# Why does EI in high light tank not cause algae?



## Barney (4 Dec 2009)

I know for a fact that high doses of phosphate and nitrate in a heavily planted, well lit CO2 enriched tank do not cause algae issues. The thing I'm curious about is why?

From what I have read everyone says that in a high light setup as long as you have plenty of ferts (EI for example) and plenty of CO2 algae wont grow. The thing I don't understand is why? logic would seem to say that if you are dosing more than the plants can use then the left over is going to get used by algae? I know this isn't the case though from my own experience.

The reason I'm trying to understand this is I have a marine reef tank as well. Everyone who has planted tanks says that phosphates do not cause algae but in my reef tank as soon as my phosphates start rising I always get an algae outbreak (and know its time to replace the phosphate remover). 

Does it just work different in a marine environment? Obviously the reef tank doesn't have plants but in an EI planted tank its not the plants using all the nutrients that is stopping the algae (as they are dosed to be in surplus) so is it the plants themselves that stop algae growth?


----------



## AdAndrews (4 Dec 2009)

plants can utilise the nutrients before algae can appear and use them.


----------



## Barney (4 Dec 2009)

Thats the bit I dont get though.

In an EI tank isnt the point that all nutrients are supplied over and above the plants requirements so that they always have a constant supply of everything (meaning there is surplus in the water column)? I might have just missed the point completely though


----------



## AdAndrews (4 Dec 2009)

Barney said:
			
		

> Thats the bit I dont get though.
> 
> In an EI tank isnt the point that all nutrients are supplied over and above the plants requirements so that they always have a constant supply of everything (meaning there is surplus in the water column)? I might have just missed the point completely though



im not into it all that much to know the science of everything, however i am intrested.. Clive(ceg) may see this later, he is the best one to talk to.


----------



## glenn (4 Dec 2009)

there are 2 stages of algae, first is algae spores and second is the flagellate form. the algae spore seeks out a combination of light and amonia to then turn in to the flagellate (which is what we see as the visable algae) this flagellate seeks a different quary, this flagellate form feeds on nutrients and ferts.  
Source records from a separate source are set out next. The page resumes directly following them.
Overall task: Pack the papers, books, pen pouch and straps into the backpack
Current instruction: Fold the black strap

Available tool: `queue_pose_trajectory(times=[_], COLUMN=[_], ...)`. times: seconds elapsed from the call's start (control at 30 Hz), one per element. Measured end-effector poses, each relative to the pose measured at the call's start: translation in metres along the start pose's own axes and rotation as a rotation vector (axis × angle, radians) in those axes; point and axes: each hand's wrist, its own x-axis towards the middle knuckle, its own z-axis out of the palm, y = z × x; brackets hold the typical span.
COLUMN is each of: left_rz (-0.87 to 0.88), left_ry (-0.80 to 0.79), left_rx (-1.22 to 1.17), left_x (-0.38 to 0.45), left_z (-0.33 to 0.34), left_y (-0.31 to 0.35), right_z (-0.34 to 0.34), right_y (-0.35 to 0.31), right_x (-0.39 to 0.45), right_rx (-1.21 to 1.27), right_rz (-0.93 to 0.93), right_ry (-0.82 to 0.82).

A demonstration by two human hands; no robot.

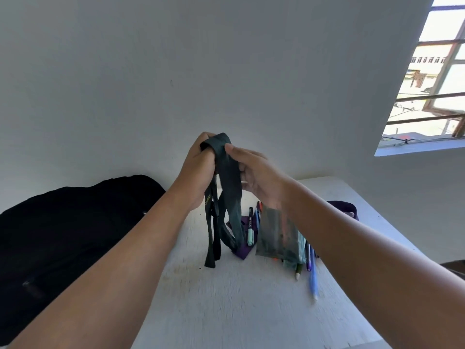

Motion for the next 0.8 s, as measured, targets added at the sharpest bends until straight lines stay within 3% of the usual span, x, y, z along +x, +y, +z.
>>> queue_pose_trajectory(times=[0.4,0.57,0.8], left_rz=[0.095,0.091,0.009], left_ry=[-0.007,-0.027,-0.039], left_rx=[0.027,0.177,0.090], left_x=[0.000,-0.002,-0.010], left_z=[-0.001,-0.005,0.000], left_y=[0.001,-0.011,-0.017], right_z=[0.000,-0.002,0.005], right_y=[0.008,0.003,0.007], right_x=[-0.009,-0.011,-0.008], right_rx=[0.156,0.232,0.216], right_rz=[-0.069,-0.118,-0.126], right_ry=[-0.010,0.026,0.077])
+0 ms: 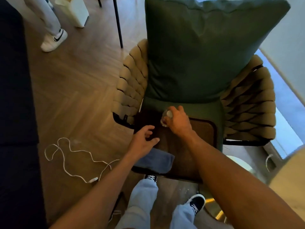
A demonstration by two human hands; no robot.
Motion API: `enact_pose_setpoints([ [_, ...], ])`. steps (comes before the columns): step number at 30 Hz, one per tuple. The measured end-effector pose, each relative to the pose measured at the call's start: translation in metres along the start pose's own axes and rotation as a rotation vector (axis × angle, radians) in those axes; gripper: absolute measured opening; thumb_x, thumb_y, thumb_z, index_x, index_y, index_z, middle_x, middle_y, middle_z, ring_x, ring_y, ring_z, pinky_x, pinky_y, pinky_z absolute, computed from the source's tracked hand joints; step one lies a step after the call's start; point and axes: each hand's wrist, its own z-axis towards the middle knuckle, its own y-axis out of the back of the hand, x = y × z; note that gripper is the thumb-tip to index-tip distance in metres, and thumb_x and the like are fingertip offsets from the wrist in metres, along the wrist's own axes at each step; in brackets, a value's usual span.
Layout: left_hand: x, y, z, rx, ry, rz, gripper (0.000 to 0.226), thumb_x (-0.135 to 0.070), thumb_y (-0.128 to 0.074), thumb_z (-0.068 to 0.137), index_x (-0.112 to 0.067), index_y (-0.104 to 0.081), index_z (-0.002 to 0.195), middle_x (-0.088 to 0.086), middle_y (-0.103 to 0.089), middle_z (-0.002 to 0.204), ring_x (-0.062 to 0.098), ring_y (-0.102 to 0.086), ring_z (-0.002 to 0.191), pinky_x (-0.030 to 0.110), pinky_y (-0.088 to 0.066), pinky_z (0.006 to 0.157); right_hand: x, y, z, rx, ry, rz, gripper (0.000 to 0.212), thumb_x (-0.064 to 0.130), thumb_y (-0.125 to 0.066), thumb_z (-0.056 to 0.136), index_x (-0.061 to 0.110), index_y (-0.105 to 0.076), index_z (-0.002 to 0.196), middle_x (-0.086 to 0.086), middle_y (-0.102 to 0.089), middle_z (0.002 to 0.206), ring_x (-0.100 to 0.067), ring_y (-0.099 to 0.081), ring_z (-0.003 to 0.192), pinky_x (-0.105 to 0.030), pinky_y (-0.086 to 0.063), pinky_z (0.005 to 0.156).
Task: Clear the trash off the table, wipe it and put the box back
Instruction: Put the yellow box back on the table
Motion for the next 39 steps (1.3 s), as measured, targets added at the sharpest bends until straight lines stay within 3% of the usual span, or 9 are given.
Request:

i learnt from this thread, and mainly cegs awnser about 3 awnsers down.
http://ukaps.org/forum/viewtopic.php?f=11&t=3217


----------



## aaronnorth (4 Dec 2009)

non limting nutrients = maximum plant health

With the best possible plant health (that is providing CO2 is non-limiting) the plant growth rates are fast enough to limit algae.

There is a link in my signature to a similar topic about this too.


----------



## Barney (4 Dec 2009)

Thanks  it was his post that got me thinking about it:
viewtopic.php?f=34&t=1211

According to this the maximum possible uptake in a planted tank with unlimited light is:
Nitrate (NO3) 20ppm per week.
Potassium (K) 30ppm per week.
Phosphate (PO4) 3ppm per week
Magnesium (Mg) 10ppm per week
Iron (Fe) 0.5ppm per week 

This is in a tank with unlimited light. According to the above post these are the levels to shoot for which means that unless you are running 5-6wpg of light there is always going to be plenty of all of the above floating around in the water column.  

Now in a non planted marine tank I can tell you that 3ppm of phosphate will cause a huge algae outbreak (even with no detectable ammonia and little to no nitrate). It can be shown that it is the phosphate as once you add phosphate remover and the phosphate levels fall again the algae goes away.

Edit: thanks Glen and Aaaron who posted while I was replying. Will read through now


----------



## Barney (4 Dec 2009)

glenn said:
			
		

> i learnt from this thread, and mainly cegs awnser about 3 awnsers down.
> http://ukaps.org/forum/viewtopic.php?f=11&t=3217



Interesting! According to the answer it is ammonia that causes a bloom (at least in FW planted tanks). The next question is what level of ammonia is enough to cause this?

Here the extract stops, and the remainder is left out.